◆ Task statement ◆
Copy each line of the records below that has "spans" in it.

◆ Supplied material ◆
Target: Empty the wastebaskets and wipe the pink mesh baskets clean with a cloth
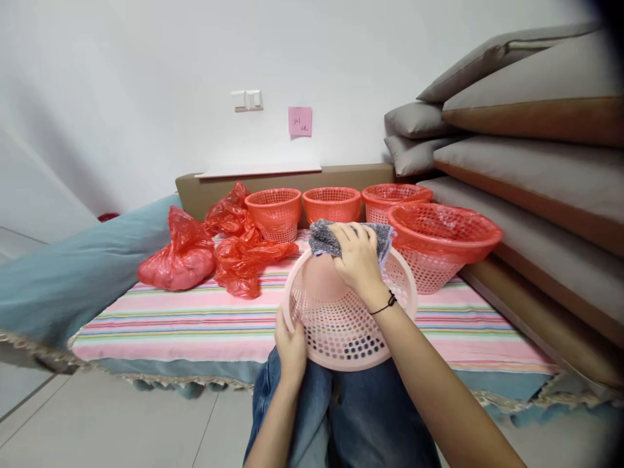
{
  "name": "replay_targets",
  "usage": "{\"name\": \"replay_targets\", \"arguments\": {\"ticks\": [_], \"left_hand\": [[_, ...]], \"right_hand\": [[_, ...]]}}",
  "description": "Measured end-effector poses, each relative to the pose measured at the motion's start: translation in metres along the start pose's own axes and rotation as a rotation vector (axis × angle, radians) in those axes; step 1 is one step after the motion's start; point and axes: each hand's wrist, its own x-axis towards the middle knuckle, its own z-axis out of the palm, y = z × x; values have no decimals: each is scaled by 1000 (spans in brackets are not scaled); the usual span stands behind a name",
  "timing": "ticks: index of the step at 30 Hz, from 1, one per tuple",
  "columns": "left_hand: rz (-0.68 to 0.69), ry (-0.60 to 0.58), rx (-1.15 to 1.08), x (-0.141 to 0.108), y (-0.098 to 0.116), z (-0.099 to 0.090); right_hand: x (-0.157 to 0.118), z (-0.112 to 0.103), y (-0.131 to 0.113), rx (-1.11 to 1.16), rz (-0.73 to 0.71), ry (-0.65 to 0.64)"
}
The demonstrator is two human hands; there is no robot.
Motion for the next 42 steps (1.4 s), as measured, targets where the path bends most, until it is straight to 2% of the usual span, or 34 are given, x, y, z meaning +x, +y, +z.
{"name": "replay_targets", "arguments": {"ticks": [3,7,10,12,15,18,24,26,28,30,34,38,42], "left_hand": [[161,24,39,43,18,-11],[391,-254,205,95,44,-24],[467,-402,306,110,58,-18],[485,-464,347,114,67,-8],[506,-529,353,117,77,4],[496,-532,338,113,74,6],[278,-274,327,68,30,1],[235,-227,315,60,23,-1],[241,-208,304,66,26,-7],[280,-244,294,81,34,-16],[336,-447,282,109,49,-31],[363,-491,311,110,55,-27],[370,-495,318,106,53,-21]], "right_hand": [[-8,-9,11,-1,162,44],[-28,-14,27,31,325,48],[-36,-10,30,22,299,87],[-34,-6,25,-6,214,104],[-23,0,16,-21,56,63],[-15,5,15,-9,-9,21],[-17,2,42,-55,228,123],[-18,-5,46,-68,274,116],[-19,-12,45,-62,307,76],[-23,-18,42,-27,326,23],[-41,-21,40,93,337,-3],[-49,-17,36,71,341,51],[-34,-9,16,-18,182,35]]}}
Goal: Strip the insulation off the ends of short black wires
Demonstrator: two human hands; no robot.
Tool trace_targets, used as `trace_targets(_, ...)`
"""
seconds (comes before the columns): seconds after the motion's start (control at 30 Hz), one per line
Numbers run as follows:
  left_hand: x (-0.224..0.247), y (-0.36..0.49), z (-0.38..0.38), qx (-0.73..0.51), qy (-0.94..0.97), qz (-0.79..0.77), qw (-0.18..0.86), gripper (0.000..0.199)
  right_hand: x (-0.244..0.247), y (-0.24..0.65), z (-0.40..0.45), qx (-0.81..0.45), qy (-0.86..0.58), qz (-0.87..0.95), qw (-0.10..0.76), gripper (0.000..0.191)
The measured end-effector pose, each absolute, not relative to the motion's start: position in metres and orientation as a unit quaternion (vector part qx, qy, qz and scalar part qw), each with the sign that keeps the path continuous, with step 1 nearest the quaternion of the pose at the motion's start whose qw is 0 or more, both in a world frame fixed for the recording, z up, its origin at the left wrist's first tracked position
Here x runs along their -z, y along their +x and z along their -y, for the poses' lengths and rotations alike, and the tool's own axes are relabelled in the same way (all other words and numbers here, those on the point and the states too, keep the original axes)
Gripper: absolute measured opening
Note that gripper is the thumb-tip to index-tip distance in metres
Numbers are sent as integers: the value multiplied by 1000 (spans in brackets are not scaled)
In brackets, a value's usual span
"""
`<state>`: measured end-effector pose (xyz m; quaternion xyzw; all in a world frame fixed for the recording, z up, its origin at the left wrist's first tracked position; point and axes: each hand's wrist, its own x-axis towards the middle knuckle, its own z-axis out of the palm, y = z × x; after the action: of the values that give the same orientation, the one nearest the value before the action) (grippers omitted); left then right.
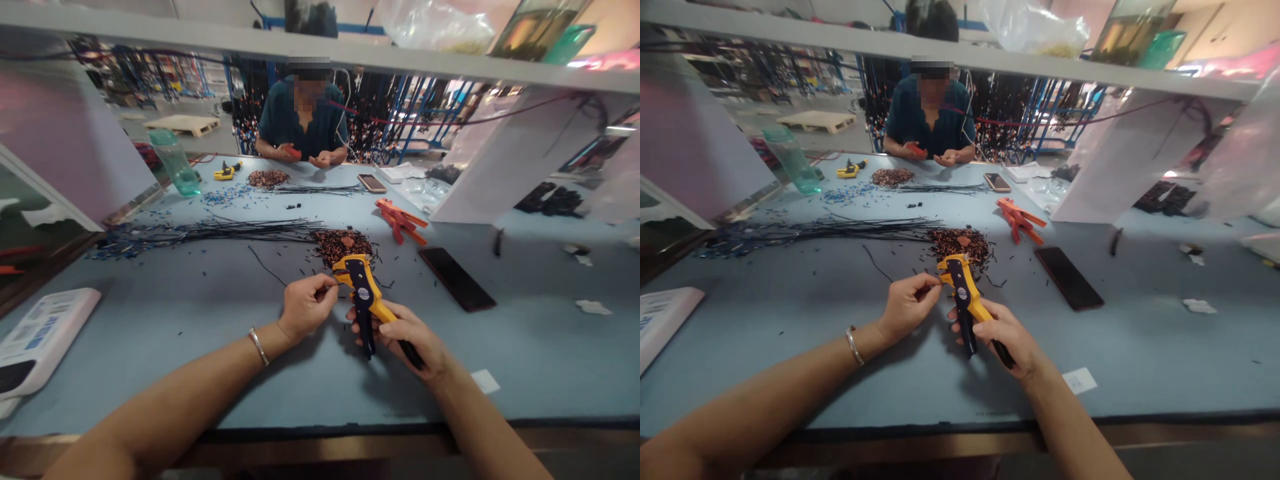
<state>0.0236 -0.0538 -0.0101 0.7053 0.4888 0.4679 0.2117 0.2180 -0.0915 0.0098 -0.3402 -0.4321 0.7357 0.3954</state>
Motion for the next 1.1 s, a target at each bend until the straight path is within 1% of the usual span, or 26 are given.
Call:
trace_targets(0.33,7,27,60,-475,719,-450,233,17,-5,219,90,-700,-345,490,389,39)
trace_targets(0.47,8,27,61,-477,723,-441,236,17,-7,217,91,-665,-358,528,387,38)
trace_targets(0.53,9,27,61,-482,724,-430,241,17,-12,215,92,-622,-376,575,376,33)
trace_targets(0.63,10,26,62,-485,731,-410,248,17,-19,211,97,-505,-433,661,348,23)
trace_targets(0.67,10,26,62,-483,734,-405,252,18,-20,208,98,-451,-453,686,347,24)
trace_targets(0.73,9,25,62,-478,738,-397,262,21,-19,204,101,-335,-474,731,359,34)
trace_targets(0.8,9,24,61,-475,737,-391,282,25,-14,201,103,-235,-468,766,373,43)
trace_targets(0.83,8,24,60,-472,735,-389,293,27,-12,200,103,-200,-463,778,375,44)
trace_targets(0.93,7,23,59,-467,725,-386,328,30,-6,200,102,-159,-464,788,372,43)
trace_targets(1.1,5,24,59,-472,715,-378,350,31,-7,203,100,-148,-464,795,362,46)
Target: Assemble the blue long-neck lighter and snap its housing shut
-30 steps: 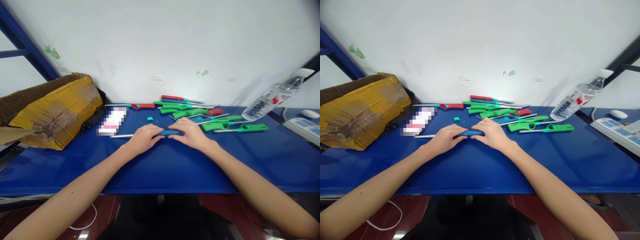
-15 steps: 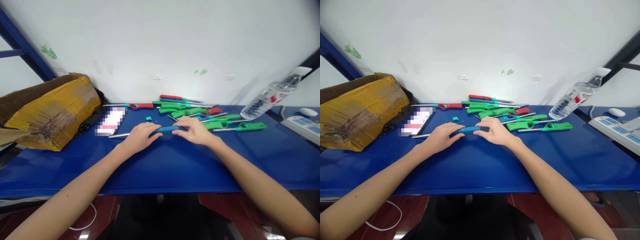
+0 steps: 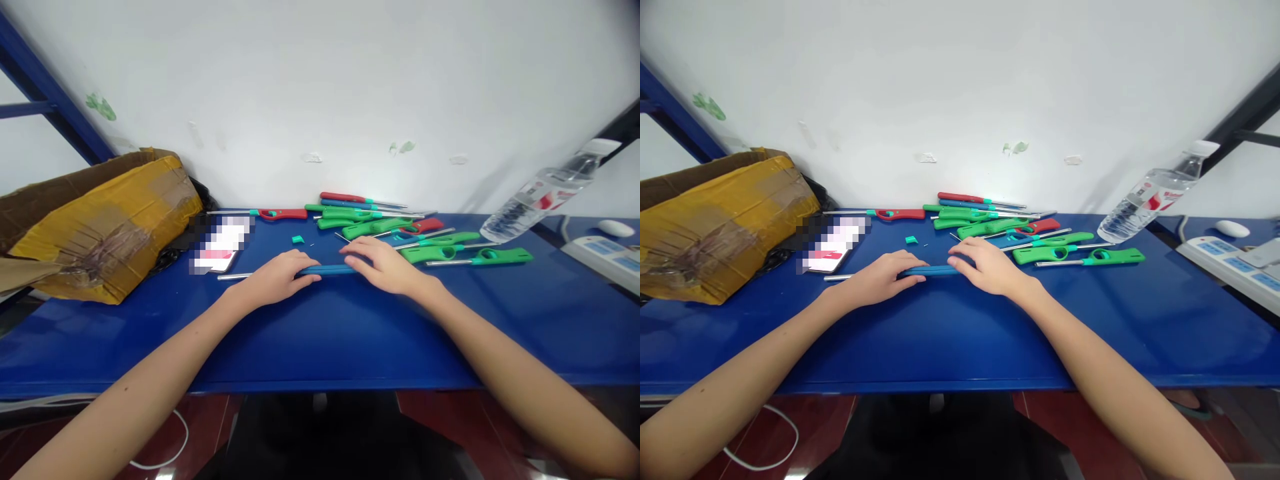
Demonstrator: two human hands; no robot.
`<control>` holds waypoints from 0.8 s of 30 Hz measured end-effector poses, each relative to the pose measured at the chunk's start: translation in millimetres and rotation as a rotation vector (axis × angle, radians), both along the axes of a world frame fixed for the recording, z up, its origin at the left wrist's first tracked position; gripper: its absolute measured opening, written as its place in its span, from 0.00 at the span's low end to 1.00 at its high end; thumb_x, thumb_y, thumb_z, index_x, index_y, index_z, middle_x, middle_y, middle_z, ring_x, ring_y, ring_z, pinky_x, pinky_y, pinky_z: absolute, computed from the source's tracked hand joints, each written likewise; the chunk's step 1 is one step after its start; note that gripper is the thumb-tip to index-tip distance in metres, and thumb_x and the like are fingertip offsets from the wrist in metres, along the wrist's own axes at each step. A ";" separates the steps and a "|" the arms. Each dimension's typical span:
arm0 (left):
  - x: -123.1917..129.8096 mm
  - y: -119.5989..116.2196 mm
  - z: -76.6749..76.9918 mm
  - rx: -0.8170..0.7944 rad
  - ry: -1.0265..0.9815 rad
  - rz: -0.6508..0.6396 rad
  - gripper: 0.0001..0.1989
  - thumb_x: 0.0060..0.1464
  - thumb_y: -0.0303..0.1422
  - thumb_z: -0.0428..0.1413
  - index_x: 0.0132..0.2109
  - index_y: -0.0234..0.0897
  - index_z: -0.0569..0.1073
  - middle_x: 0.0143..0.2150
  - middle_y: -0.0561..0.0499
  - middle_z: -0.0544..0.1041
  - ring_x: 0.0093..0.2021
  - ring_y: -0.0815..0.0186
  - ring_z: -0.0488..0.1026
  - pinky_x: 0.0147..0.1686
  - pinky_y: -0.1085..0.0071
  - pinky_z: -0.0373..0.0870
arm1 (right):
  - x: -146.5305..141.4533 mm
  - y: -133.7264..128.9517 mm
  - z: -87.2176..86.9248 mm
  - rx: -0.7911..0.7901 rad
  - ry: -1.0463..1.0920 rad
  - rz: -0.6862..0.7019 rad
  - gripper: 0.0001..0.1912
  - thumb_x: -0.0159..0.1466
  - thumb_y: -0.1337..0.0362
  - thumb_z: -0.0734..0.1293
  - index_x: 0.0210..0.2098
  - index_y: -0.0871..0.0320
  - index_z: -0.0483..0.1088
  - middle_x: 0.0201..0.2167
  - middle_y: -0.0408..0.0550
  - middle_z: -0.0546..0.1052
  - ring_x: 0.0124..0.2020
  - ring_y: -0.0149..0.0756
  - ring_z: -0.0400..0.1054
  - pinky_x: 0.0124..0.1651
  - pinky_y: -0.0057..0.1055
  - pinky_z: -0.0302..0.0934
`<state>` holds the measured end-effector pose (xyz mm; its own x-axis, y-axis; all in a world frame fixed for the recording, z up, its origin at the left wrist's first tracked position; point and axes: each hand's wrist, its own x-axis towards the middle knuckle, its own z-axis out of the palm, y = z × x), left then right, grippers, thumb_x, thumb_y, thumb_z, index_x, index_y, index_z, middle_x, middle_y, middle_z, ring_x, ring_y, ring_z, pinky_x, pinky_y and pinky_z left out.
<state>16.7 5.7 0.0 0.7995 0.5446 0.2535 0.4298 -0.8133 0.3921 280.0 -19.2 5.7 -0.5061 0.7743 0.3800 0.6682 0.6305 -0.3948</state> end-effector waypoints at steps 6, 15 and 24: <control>-1.2 -1.2 -1.1 -0.020 0.014 -0.007 0.16 0.69 0.39 0.47 0.55 0.39 0.73 0.47 0.45 0.77 0.47 0.60 0.73 0.50 0.63 0.69 | -0.3 0.6 -7.6 0.143 -0.047 0.149 0.13 0.67 0.59 0.67 0.48 0.58 0.77 0.44 0.54 0.80 0.45 0.44 0.74 0.52 0.42 0.68; 1.0 -3.7 -4.9 0.059 -0.008 -0.033 0.15 0.69 0.37 0.48 0.55 0.40 0.73 0.49 0.47 0.78 0.49 0.61 0.74 0.51 0.63 0.69 | -5.5 -2.2 -6.8 0.260 -0.104 0.162 0.10 0.68 0.63 0.65 0.43 0.59 0.78 0.40 0.52 0.82 0.40 0.42 0.75 0.48 0.41 0.68; 6.7 -5.8 -12.7 0.232 0.034 0.004 0.16 0.68 0.39 0.49 0.54 0.36 0.74 0.46 0.45 0.79 0.45 0.60 0.74 0.47 0.63 0.71 | -11.4 -2.9 -15.9 0.335 -0.105 0.180 0.12 0.68 0.60 0.65 0.46 0.58 0.77 0.41 0.55 0.80 0.41 0.43 0.74 0.45 0.42 0.70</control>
<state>23.4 -0.1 -12.7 0.8078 0.4778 0.3451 0.4425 -0.8784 0.1803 268.6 -22.1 -10.1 -0.6720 0.5115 0.5355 0.5613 0.8235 -0.0823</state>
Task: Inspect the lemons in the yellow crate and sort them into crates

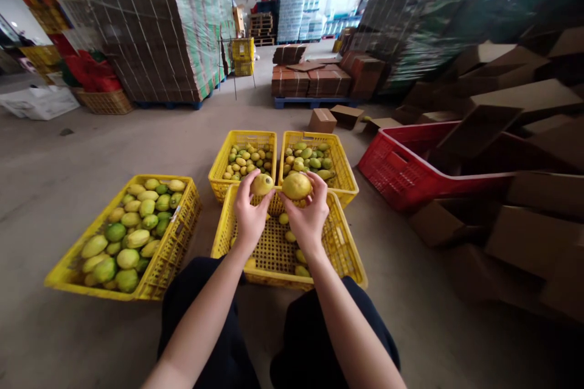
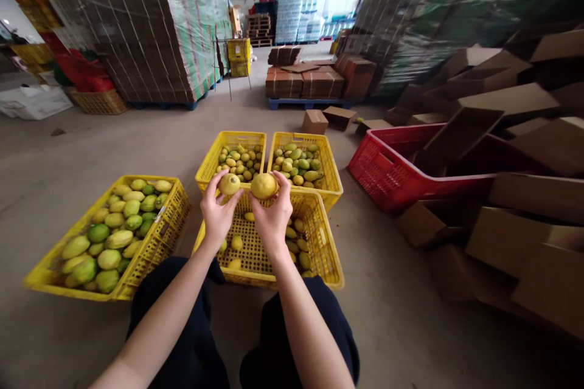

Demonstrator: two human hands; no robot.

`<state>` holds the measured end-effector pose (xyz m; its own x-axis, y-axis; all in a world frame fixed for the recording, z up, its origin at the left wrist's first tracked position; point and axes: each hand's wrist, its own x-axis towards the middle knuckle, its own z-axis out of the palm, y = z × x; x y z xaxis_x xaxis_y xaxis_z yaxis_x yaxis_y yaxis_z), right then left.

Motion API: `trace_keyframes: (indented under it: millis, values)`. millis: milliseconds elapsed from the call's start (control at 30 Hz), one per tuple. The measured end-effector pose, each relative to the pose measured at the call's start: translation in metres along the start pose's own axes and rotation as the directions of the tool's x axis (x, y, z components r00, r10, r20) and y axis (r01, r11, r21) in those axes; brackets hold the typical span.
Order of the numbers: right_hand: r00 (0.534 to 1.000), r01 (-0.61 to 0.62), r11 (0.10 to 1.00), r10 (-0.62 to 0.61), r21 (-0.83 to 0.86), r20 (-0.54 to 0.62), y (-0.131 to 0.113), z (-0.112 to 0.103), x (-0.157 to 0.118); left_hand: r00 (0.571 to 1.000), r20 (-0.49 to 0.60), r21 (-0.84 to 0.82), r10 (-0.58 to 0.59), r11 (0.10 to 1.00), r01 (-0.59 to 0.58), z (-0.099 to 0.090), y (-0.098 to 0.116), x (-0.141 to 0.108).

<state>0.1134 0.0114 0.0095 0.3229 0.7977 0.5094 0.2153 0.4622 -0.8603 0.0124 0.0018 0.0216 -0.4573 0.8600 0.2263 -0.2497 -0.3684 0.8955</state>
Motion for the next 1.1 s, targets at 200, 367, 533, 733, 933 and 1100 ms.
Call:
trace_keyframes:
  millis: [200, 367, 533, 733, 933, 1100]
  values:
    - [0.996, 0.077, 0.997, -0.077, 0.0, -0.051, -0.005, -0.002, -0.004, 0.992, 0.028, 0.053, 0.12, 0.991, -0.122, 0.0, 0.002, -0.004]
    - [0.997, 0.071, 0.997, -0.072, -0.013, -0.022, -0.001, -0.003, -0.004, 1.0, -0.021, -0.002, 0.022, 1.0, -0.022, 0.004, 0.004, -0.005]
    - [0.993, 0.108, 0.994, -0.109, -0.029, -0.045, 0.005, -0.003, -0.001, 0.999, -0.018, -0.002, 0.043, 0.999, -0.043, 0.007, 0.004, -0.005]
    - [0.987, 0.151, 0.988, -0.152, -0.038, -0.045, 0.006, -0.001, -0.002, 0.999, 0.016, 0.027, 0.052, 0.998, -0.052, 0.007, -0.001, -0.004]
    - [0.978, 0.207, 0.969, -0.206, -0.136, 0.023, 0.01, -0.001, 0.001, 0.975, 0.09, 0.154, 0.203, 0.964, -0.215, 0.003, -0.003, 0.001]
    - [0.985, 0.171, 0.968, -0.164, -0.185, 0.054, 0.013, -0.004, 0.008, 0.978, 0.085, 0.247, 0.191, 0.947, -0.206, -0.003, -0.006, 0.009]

◆ Answer box ◆
  "description": "Measured end-effector poses, each relative to the pose measured at the motion's start: translation in metres along the start pose's own axes and rotation as a rotation vector (axis × angle, radians) in those axes; step 1 is one step after the motion's start; point and axes: each hand's wrist, its own x-axis towards the middle knuckle, its own z-axis out of the palm, y = z × x; values have no decimals: each is scaled by 1000 (spans in brackets are not scaled); the usual span stands behind a name",
Numbers are sent as integers: the value multiplied by 1000 (spans in brackets are not scaled)

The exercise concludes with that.